▶ _ACTIVITY_:
Collect each line of the entries that holds the string "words".

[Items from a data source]

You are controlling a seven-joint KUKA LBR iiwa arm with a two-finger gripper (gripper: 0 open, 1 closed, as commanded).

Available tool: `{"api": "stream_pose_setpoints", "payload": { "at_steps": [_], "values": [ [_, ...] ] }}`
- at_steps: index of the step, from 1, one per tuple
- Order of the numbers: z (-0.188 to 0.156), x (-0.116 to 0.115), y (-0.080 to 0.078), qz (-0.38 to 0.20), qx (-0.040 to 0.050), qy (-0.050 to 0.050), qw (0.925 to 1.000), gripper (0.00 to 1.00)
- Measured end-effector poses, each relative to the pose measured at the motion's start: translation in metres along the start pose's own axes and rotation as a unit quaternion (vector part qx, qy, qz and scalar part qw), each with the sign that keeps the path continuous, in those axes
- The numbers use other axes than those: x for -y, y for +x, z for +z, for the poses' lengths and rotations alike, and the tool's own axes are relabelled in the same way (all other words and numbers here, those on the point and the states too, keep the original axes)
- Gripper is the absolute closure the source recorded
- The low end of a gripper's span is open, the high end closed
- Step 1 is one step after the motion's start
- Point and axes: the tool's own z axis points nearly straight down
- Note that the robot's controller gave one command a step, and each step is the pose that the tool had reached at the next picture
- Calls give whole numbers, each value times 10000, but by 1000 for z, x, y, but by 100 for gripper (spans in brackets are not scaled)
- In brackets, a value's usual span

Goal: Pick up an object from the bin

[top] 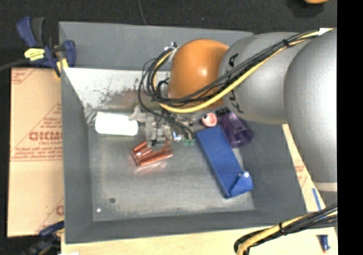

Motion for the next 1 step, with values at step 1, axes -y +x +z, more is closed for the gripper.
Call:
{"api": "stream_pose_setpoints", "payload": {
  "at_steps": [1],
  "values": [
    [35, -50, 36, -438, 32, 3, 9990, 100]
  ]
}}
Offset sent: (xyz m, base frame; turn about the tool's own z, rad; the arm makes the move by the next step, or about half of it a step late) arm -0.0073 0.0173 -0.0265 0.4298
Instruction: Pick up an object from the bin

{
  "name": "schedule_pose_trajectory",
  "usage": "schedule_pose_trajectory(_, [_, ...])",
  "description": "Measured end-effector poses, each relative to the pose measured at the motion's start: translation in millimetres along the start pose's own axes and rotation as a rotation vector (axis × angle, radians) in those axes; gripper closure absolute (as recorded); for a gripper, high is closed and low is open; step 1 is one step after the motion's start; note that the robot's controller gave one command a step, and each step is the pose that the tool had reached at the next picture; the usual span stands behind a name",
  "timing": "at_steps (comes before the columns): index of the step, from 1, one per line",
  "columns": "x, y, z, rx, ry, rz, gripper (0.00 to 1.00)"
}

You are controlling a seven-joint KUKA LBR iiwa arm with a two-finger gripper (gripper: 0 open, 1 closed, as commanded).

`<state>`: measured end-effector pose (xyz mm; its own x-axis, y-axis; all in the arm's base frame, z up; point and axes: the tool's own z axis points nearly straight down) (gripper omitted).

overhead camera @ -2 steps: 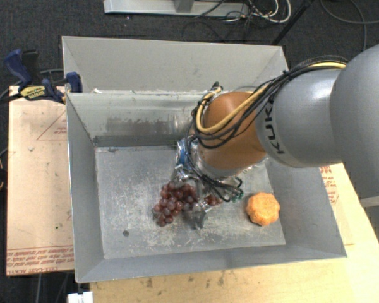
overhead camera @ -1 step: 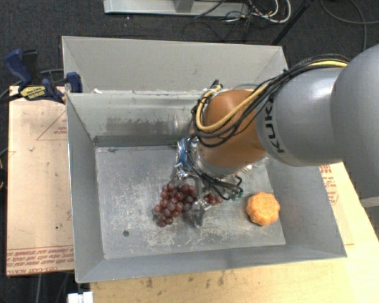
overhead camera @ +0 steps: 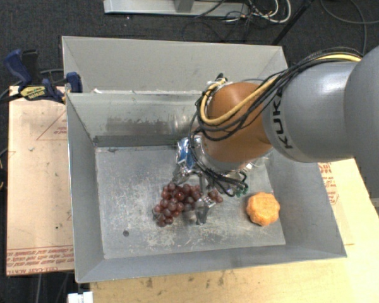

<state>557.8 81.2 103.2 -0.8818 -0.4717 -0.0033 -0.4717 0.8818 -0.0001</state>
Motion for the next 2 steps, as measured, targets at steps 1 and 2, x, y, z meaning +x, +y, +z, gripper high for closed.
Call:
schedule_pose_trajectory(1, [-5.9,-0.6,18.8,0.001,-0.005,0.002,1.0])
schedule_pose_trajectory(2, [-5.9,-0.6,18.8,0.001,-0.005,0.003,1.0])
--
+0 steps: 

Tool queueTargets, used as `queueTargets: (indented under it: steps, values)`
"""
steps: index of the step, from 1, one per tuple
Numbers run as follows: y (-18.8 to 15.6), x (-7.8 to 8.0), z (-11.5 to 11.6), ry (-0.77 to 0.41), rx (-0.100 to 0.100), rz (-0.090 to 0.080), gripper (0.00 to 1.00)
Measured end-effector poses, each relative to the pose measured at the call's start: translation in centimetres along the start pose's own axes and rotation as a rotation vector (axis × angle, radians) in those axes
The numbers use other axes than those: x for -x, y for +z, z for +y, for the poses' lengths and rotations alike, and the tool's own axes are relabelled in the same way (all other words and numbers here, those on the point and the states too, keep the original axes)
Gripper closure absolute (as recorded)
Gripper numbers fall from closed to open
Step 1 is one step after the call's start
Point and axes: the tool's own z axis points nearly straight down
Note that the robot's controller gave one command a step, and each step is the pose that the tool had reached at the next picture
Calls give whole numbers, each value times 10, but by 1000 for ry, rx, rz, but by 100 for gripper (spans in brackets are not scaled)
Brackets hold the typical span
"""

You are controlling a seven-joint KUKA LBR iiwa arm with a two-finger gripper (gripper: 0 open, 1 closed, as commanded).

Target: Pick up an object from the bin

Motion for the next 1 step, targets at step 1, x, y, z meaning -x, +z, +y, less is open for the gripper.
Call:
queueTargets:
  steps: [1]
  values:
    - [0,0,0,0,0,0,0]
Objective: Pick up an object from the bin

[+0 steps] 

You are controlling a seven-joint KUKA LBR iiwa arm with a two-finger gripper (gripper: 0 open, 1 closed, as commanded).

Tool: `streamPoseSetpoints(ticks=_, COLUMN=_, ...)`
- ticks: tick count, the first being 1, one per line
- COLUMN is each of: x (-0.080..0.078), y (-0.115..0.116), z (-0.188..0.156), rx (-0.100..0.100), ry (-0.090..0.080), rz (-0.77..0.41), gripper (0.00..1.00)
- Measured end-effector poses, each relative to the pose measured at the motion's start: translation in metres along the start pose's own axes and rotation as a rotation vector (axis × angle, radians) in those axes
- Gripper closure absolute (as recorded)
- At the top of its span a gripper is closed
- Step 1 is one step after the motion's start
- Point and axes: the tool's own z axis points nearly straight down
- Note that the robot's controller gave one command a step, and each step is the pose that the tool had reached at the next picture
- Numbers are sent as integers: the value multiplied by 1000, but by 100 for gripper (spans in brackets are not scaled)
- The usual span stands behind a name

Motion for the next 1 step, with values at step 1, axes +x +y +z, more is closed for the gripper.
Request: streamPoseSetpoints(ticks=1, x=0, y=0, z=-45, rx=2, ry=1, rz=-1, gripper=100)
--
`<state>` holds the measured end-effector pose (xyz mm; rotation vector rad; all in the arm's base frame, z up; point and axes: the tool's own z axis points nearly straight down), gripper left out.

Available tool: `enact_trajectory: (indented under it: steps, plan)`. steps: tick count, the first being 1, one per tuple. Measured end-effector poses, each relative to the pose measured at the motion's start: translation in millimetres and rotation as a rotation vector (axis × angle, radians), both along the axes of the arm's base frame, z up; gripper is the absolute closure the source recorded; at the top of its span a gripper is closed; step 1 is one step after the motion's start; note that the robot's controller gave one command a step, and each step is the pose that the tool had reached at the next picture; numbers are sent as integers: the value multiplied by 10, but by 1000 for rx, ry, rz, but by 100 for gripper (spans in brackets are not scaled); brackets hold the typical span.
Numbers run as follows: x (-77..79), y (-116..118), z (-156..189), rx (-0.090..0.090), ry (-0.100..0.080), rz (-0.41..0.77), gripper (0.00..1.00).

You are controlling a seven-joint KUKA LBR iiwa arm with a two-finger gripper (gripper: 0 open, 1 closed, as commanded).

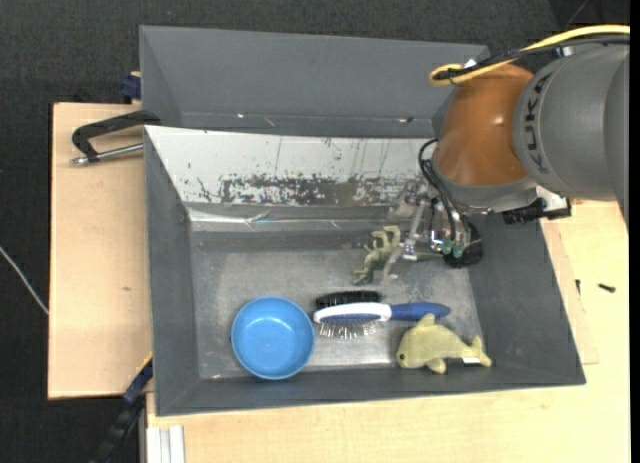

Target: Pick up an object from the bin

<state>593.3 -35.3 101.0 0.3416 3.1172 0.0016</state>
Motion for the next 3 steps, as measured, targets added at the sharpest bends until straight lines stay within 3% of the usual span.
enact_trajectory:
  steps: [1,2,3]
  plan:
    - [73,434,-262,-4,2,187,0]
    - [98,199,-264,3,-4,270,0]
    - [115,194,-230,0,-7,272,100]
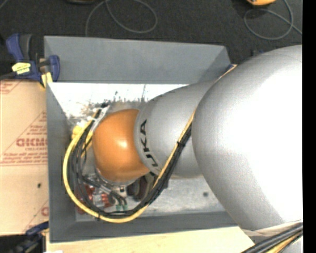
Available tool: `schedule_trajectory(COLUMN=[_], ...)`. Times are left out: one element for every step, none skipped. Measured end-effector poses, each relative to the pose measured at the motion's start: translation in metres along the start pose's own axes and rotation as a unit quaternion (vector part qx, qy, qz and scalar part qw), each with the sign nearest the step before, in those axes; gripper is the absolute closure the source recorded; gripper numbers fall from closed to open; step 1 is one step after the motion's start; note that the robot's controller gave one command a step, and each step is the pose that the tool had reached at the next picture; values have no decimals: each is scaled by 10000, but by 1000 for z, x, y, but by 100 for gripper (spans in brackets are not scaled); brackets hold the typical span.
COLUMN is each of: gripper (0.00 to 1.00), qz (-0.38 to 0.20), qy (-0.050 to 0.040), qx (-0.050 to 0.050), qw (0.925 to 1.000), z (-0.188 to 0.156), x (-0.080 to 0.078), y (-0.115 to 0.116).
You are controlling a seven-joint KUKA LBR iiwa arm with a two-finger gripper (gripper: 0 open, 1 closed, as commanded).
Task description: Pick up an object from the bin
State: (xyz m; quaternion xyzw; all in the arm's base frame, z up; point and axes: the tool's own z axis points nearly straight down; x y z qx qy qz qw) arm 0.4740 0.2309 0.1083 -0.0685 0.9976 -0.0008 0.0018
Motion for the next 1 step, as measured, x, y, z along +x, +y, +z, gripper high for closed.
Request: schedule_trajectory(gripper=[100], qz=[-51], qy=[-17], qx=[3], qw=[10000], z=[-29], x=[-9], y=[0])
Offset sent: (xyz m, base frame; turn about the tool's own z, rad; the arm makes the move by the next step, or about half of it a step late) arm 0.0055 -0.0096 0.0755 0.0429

▶ _OUTPUT BELOW_:
- The numbers use other axes than those: x for -y, y for +x, z for +z, for the poses' lengths and rotations alike, and the tool's own axes are relabelled in the same way (all other words and numbers here, those on the point and the states too, keep the original axes)
The numbers use other axes than those: x for -x, y for +z, z for +y, for the poses' lengths and rotations alike, and the tool's own axes are relabelled in the same way (all other words and numbers here, those on the point and the states too, keep the original axes)

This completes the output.